1 μg/mL human SAP was directly immobilised onto an ELISA plate and blocked with 1% BSA/TBS plus 0.05% TWEEN20. Anti-SAP antibodies from the test supernatants or purified material were titrated across the plate. Bound antibody was detected by treatment with goat anti-human Kappa Light Chains peroxidase conjugate (Sigma, A7164). The ELISA was developed using O-phenylenediamine dihydrochloride (OPD) peroxidase substrate (Sigma, P9187).

FIG. 3 shows the binding curves for chimeric antibodies cSAP-E and cSAP-K. The profile of the curves for the chimeric antibodies is the same as that of the equivalent hybridomas.

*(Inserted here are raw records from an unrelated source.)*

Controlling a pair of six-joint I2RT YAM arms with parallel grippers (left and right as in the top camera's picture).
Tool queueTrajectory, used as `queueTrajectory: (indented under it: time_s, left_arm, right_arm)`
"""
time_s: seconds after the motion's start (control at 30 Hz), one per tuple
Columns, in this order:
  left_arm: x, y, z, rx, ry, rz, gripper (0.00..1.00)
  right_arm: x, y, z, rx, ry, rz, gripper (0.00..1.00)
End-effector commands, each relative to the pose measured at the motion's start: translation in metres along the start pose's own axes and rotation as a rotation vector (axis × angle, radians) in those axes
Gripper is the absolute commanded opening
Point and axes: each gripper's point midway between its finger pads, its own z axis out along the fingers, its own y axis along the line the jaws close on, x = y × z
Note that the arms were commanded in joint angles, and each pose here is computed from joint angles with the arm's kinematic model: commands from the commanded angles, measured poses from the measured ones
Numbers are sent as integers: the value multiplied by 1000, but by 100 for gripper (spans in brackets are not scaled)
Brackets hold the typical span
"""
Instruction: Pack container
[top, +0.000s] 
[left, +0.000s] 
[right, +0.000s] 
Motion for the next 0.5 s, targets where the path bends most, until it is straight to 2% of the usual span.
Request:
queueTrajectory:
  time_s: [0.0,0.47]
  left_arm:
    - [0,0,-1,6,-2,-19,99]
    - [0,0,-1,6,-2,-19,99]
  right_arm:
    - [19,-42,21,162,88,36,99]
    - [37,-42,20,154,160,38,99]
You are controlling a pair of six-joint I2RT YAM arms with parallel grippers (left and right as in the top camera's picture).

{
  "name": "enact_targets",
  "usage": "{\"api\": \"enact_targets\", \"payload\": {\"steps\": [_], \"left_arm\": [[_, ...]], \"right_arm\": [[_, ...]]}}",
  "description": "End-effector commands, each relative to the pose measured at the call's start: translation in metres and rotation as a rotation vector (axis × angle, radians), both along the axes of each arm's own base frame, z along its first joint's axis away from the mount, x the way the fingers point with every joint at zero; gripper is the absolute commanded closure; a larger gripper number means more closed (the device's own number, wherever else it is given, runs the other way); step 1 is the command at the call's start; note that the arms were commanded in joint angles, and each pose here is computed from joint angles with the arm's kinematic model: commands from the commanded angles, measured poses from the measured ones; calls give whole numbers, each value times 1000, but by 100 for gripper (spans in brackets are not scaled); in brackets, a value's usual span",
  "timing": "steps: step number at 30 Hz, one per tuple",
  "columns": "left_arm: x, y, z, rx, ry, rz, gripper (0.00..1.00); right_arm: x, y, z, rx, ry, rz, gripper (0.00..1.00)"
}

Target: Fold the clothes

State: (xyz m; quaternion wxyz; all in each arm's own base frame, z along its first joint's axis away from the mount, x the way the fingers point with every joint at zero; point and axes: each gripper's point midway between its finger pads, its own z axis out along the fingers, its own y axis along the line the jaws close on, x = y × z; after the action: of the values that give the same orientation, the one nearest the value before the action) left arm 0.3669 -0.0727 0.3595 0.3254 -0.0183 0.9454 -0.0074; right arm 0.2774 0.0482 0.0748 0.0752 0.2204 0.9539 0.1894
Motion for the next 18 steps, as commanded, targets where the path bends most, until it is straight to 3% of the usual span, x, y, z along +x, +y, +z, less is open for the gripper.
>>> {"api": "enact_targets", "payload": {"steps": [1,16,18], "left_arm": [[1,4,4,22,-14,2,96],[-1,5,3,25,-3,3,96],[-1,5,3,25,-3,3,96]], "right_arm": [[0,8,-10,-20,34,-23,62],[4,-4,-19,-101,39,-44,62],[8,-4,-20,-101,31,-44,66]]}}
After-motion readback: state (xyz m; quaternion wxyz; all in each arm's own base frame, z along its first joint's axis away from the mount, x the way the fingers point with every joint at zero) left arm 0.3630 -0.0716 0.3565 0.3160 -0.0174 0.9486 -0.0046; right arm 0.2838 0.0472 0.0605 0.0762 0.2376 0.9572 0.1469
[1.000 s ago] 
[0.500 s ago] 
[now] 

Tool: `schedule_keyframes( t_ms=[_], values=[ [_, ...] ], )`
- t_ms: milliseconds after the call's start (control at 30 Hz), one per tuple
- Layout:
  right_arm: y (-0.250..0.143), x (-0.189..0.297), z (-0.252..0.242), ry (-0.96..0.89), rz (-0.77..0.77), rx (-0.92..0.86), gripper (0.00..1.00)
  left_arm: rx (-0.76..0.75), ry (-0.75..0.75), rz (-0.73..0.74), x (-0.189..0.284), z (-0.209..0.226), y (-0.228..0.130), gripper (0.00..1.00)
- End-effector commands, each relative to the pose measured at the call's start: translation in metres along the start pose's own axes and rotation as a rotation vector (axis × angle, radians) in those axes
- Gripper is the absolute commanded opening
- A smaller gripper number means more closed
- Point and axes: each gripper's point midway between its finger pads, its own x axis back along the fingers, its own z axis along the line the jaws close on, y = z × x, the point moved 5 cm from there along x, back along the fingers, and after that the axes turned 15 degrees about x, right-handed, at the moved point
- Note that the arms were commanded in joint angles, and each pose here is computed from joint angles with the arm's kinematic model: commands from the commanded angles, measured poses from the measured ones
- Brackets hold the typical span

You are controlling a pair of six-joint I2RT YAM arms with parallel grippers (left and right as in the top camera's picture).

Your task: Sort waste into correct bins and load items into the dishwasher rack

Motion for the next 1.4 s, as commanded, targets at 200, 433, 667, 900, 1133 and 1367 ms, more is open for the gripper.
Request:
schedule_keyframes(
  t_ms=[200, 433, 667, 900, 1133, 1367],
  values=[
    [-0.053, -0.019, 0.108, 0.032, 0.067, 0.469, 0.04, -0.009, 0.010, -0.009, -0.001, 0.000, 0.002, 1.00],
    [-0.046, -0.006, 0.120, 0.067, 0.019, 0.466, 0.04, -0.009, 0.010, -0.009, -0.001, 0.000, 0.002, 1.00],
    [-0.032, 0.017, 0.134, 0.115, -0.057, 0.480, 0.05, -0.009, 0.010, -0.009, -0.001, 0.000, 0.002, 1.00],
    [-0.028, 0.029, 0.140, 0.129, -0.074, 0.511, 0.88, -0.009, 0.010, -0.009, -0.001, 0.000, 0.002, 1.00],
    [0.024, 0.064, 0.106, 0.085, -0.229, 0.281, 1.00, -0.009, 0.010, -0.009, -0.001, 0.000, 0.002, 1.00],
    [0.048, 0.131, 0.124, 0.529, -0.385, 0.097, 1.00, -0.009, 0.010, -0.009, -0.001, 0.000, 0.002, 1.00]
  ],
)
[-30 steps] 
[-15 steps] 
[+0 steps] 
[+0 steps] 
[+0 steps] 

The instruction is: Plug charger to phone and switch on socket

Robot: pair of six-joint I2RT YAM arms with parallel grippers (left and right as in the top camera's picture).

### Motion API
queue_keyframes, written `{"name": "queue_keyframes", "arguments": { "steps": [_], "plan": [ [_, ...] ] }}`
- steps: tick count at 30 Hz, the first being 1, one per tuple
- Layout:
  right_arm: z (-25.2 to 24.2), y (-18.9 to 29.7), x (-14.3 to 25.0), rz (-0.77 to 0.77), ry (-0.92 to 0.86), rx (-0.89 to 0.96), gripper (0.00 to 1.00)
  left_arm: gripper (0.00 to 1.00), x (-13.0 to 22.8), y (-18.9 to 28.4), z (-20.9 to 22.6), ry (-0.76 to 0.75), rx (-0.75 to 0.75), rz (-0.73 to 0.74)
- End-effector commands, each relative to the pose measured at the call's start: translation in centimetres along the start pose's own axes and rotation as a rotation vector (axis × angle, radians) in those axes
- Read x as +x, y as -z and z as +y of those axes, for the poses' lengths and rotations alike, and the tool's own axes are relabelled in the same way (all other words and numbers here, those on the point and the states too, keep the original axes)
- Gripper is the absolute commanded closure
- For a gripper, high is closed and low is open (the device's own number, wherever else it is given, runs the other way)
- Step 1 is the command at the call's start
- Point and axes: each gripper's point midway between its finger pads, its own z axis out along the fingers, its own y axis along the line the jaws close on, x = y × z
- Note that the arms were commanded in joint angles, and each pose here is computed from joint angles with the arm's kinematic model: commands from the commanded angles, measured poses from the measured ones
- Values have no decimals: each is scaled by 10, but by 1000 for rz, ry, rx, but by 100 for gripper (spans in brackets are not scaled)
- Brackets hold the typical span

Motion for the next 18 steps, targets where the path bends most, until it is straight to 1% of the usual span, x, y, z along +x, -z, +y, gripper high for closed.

FIG. 4 shows the binding curves for SAP-K H0L0, SAP-K H1L0, SAP-K H2L0 and SAP-K H3L0 compared to the SAP-K chimera and the SAP-E H1L1 compared to the SAP-E chimera. An irrelevant human IgG1 kappa antibody was also tested as a negative control. The data shows that humanisation of the SAP-K antibody resulted in a loss of human SAP binding activity of approximately 2-fold compared to the parental SAP-K chimera, whilst the humanised SAP-E antibody retained binding activity compared to the parental SAP-E chimera.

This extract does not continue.